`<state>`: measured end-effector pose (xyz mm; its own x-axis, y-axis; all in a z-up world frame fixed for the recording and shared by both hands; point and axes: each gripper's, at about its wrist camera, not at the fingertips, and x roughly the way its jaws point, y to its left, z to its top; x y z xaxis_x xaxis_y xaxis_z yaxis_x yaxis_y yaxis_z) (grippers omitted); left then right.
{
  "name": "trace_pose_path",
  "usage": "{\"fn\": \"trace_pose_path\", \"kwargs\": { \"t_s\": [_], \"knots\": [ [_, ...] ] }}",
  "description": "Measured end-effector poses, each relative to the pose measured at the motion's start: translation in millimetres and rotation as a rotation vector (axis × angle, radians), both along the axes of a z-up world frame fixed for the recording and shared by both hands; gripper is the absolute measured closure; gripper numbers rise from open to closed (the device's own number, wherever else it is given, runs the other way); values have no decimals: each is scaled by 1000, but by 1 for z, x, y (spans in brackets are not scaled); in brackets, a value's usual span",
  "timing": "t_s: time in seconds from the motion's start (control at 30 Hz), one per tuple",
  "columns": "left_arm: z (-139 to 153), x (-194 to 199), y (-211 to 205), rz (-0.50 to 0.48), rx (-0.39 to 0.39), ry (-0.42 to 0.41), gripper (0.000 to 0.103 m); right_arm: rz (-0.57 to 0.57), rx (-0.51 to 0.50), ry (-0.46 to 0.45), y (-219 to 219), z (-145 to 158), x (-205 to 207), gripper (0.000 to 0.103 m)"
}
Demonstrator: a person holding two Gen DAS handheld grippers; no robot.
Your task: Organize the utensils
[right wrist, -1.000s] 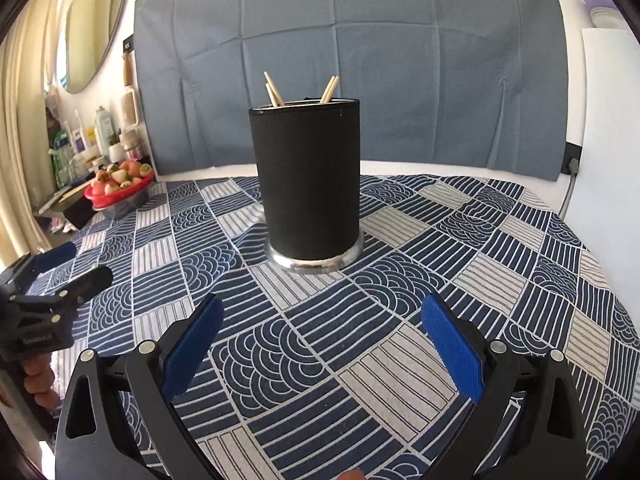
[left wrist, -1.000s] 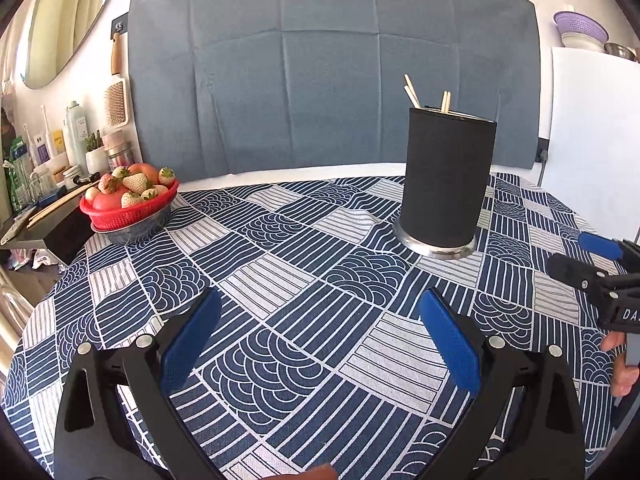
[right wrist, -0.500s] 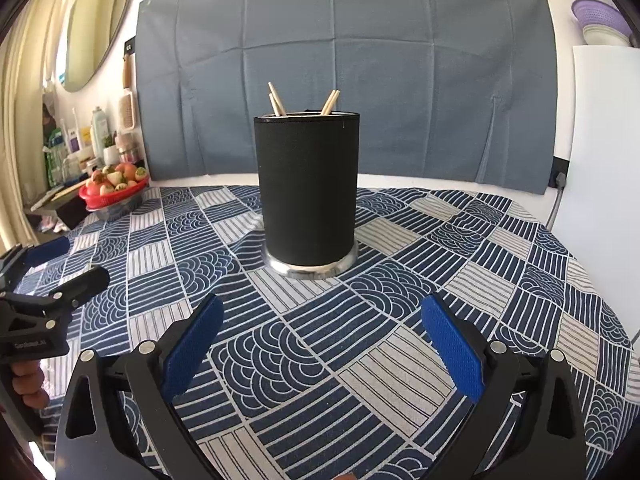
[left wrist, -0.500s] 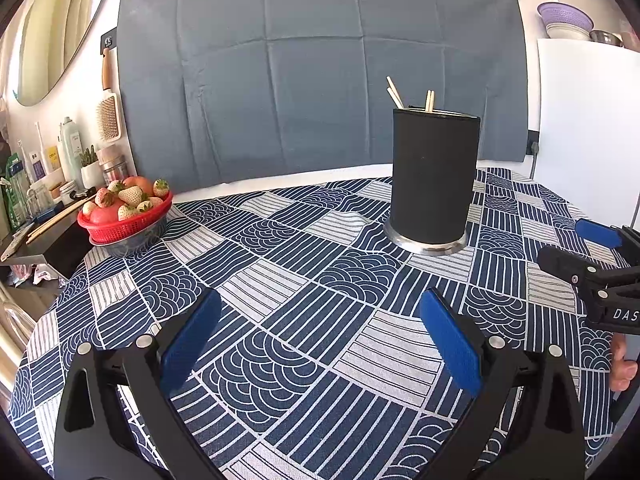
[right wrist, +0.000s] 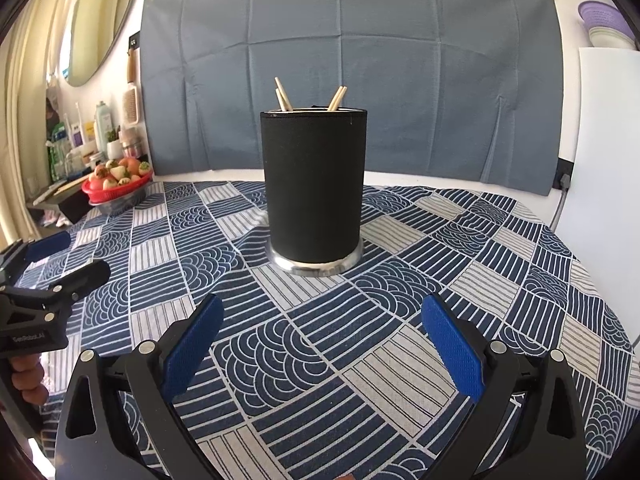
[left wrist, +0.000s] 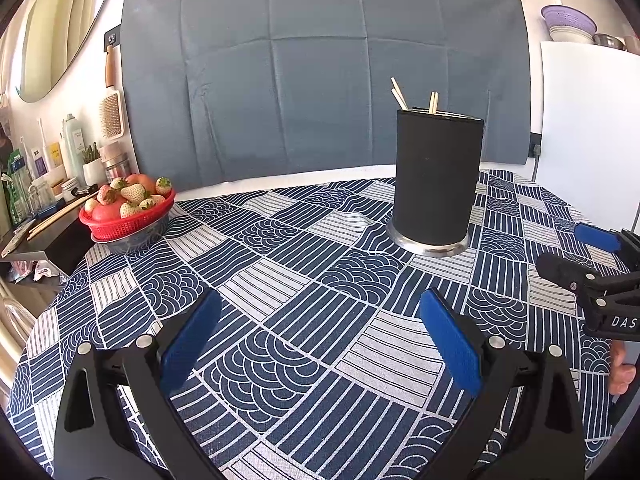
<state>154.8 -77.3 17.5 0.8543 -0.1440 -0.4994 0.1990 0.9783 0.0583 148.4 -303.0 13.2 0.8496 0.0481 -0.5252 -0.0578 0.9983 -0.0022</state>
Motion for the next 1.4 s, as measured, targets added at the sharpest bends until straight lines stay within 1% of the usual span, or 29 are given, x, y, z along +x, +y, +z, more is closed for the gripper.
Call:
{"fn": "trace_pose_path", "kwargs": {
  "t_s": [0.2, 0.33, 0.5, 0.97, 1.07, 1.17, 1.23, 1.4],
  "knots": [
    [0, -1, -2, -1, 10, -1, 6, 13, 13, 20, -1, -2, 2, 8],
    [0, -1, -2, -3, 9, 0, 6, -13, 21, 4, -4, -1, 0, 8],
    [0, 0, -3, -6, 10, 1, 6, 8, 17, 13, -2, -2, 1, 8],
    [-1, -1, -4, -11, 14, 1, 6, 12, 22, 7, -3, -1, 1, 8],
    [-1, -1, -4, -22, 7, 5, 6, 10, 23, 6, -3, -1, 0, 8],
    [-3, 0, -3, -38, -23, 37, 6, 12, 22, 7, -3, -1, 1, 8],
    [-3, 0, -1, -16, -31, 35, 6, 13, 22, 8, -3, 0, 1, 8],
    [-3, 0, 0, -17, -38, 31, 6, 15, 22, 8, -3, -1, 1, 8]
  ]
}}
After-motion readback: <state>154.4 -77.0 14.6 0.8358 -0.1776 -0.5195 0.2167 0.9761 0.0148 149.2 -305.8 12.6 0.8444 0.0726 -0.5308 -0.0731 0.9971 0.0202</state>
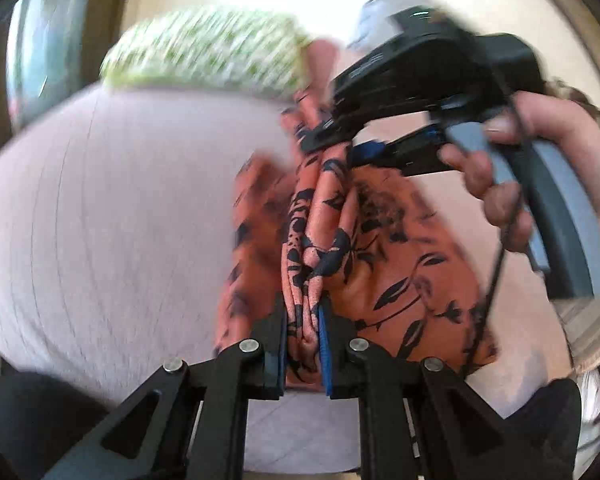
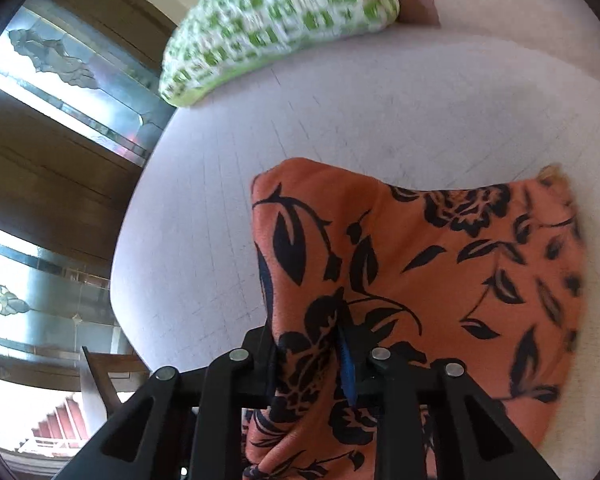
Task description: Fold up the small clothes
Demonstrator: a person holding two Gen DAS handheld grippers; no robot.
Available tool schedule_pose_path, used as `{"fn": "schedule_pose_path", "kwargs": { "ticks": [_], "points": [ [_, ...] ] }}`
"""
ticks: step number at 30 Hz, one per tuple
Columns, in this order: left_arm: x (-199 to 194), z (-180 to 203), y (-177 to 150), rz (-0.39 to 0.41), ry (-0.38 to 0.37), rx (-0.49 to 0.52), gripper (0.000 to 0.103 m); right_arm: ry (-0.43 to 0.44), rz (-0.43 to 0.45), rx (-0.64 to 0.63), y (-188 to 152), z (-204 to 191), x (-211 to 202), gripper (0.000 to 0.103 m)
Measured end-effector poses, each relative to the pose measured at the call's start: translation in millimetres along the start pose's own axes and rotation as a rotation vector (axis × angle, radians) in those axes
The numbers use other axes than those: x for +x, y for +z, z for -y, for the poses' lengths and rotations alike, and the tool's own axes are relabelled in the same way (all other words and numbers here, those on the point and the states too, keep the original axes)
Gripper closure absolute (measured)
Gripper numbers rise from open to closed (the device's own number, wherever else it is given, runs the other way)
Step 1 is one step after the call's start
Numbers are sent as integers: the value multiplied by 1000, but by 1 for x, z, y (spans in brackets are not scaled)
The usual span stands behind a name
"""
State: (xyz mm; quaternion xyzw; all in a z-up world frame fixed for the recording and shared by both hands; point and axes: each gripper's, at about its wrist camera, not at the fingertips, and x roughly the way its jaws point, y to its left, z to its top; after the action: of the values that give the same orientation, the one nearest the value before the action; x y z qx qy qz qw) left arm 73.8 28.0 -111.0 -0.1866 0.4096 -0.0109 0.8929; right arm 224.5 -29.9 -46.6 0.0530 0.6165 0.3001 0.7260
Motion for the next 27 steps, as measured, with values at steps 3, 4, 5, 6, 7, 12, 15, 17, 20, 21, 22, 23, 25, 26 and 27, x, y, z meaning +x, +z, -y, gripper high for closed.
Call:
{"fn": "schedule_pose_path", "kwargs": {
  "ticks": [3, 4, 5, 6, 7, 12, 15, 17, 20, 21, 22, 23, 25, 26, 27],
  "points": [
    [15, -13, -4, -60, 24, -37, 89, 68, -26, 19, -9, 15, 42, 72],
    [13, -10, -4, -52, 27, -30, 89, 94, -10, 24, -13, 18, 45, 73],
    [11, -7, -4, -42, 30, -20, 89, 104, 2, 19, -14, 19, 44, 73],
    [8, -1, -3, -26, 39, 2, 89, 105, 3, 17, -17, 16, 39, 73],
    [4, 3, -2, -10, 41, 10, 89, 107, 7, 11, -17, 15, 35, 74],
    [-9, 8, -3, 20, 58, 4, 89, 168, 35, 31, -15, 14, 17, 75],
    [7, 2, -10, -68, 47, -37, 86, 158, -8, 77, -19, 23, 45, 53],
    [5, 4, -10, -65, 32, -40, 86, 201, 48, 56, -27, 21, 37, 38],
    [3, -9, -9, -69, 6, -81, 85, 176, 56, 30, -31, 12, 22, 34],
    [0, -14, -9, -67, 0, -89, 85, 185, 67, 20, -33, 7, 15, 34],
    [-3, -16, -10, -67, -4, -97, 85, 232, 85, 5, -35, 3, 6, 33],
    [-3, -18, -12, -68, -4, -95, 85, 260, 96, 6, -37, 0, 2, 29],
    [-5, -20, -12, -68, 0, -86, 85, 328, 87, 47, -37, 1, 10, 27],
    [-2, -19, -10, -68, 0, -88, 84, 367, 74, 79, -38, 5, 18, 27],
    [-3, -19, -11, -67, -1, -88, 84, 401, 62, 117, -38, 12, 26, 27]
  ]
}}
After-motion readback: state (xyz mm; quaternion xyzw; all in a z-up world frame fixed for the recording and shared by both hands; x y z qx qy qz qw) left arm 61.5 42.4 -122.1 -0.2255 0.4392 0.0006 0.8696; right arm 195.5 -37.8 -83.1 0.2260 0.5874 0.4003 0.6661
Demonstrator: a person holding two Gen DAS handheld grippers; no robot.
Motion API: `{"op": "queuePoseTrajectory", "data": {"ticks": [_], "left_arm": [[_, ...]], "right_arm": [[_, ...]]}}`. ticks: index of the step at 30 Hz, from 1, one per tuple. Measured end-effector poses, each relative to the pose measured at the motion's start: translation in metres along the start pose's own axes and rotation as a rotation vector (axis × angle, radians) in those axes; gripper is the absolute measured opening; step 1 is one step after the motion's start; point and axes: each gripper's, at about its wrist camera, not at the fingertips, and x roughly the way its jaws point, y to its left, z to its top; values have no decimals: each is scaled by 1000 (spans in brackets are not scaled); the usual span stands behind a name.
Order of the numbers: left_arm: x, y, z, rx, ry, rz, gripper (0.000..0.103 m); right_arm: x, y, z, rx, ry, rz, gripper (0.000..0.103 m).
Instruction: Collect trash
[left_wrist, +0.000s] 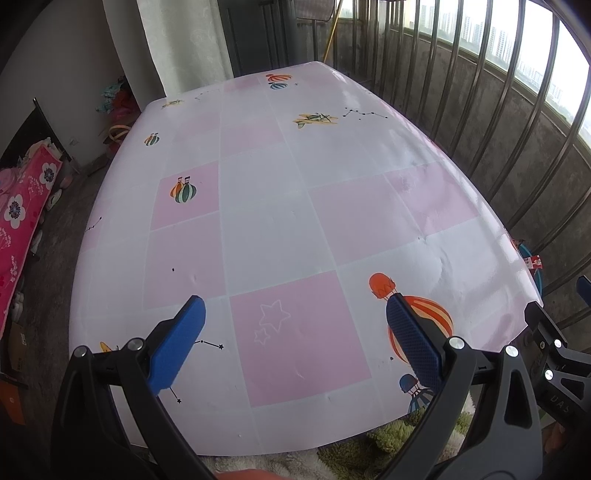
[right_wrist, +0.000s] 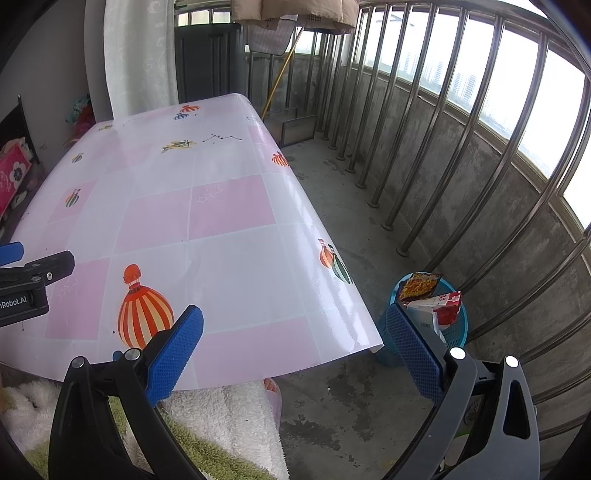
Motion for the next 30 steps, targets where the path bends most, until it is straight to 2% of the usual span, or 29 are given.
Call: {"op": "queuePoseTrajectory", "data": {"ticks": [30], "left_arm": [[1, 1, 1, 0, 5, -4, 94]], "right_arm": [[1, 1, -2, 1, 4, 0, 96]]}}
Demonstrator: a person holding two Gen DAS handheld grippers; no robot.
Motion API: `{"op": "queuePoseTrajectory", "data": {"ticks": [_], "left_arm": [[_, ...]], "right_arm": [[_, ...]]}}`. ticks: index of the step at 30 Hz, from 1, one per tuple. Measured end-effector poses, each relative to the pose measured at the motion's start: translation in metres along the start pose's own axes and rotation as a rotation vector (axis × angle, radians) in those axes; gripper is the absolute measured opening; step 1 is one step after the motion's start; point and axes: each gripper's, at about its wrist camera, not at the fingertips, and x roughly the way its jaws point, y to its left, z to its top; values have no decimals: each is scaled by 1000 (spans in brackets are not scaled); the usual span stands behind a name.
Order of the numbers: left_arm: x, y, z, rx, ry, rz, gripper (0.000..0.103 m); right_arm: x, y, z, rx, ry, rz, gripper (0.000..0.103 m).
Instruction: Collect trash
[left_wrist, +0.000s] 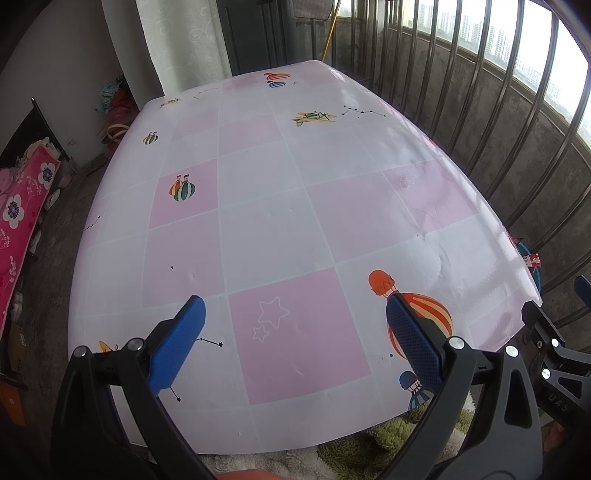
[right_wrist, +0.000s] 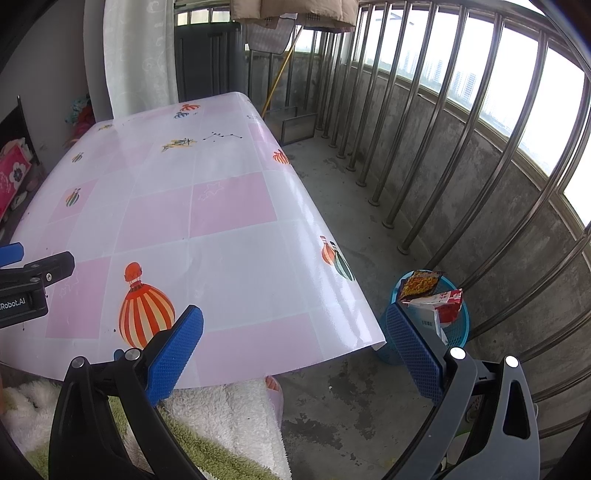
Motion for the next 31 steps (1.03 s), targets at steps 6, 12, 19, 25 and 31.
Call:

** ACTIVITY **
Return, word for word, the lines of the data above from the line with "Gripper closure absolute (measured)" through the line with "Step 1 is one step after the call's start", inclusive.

** EXPECTED ANSWER **
Gripper closure absolute (measured)
Gripper numbers rise from open to closed (the device's own number, wherever else it is given, runs the other way)
Step 1 is one step after the call's start

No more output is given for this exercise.